In other words the Russians are moving in in order to start implementing the deal with the Americans and for the benefit of civilians in rebel-held east Aleppo — and not for the benefit of Syrian forces which are actually to relinquish a key piece of real-estate that they gained in a protracted and costly fight.
At the same time, albeit fighting has for the time being died down considerably since Monday, a number of rebel groups have also already rejected the ceasefire. Specifically 21 groups have issued a joint declaration explaining they welcome the end of sieges and end of air strikes by the Syrian air force but that they can not stop fighting.
The groups include relative jihadi powerhouses such as Jaysh al-Islam, Nour al-Din al-Zenki (of beheading children fame) as well as supposed goody-goody FSA outfits such as Division 13 and Division 101.
Additionally Ahrar al-Sham — the largest rebel group closely allied to and intermingled with al-Qaeda’s Jabhat al-Nusra issued a separate declaration rejecting the deal and the ceasefire.
Now Kerry has stated there will be consequences groups which refuse to disassociate with al-Nusra. We will see if this will really be the case.
In the meanwhile if rebels are rejecting the Kerry-Lavrov deal that isn’t great news for Russian troops in Aleppo implementing it — just hundreds of meters away from these same rebels.
On the one hand the rebels must know that Russian presence in the end benefits their guys in east Aleppo and that attacking Russian troops risks a powerful Russian response (just ask Mikhail Sakashvili).
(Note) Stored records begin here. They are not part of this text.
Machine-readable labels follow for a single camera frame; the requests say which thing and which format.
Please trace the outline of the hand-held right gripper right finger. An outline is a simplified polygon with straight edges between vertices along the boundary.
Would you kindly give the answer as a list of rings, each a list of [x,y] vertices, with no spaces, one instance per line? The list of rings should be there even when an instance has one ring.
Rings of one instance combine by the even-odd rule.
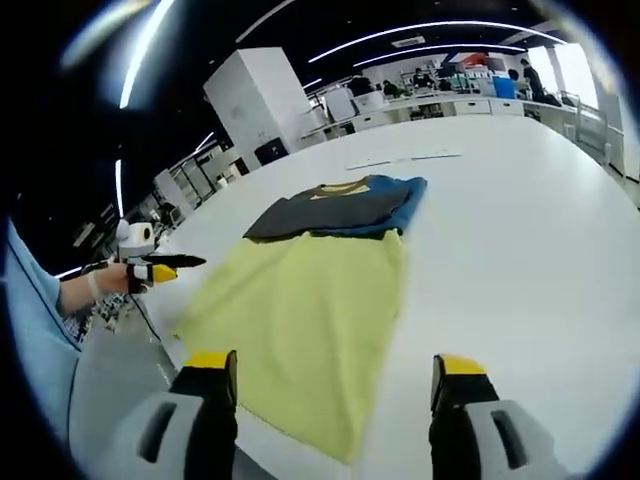
[[[463,356],[434,356],[429,442],[435,479],[558,477],[551,434]]]

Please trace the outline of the person's left hand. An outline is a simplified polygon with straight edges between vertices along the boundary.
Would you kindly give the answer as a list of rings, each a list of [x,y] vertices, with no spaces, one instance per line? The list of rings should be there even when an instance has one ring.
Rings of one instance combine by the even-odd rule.
[[[95,298],[112,293],[131,293],[132,284],[128,275],[128,265],[112,263],[93,270],[88,274],[88,282]]]

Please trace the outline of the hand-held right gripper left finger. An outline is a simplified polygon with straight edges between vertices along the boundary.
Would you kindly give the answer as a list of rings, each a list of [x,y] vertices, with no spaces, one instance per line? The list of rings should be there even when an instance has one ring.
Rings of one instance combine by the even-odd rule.
[[[117,479],[230,479],[238,433],[237,352],[198,352],[167,391],[115,433]]]

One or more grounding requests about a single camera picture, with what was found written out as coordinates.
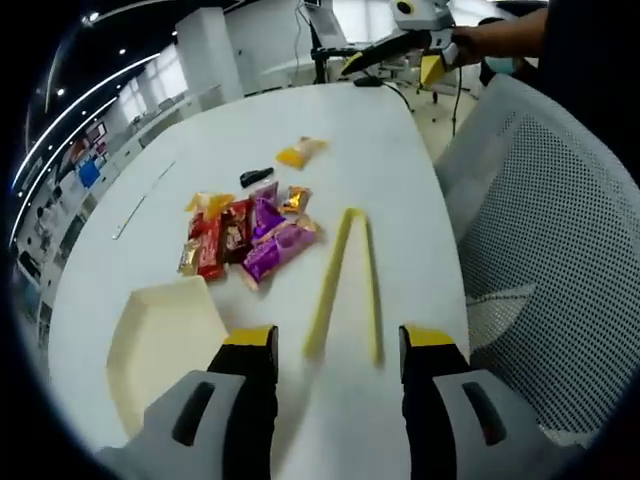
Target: desk
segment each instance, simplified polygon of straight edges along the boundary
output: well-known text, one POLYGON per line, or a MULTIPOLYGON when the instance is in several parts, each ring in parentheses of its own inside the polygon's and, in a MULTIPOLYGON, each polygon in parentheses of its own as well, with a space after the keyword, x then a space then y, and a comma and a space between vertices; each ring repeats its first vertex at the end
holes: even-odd
MULTIPOLYGON (((240 194, 239 175, 267 166, 283 187, 312 188, 307 212, 326 240, 279 271, 266 294, 249 292, 233 274, 210 292, 228 329, 280 327, 274 478, 408 479, 398 326, 440 328, 466 355, 469 344, 445 203, 413 119, 386 88, 329 84, 240 100, 174 125, 138 155, 89 218, 60 280, 49 367, 63 416, 89 448, 126 441, 105 363, 129 293, 178 278, 189 220, 183 208, 194 192, 240 194), (276 164, 276 153, 301 135, 328 140, 327 150, 302 172, 276 164), (325 365, 313 375, 302 344, 349 206, 370 217, 386 360, 382 370, 371 366, 363 319, 360 338, 330 338, 325 365)), ((330 337, 347 321, 334 315, 330 337)))
On the other it would probably be very emotionaly satisfying for groups who’ve been bombed by the Russian air force for almost a year now to be able to inflict casualties on the Russians — and might also net them prestige points in jihadi circles.
There are already some uncomfirmed reports that rebels are readying to do just that. Let’s hope they don’t come true and things remain calm.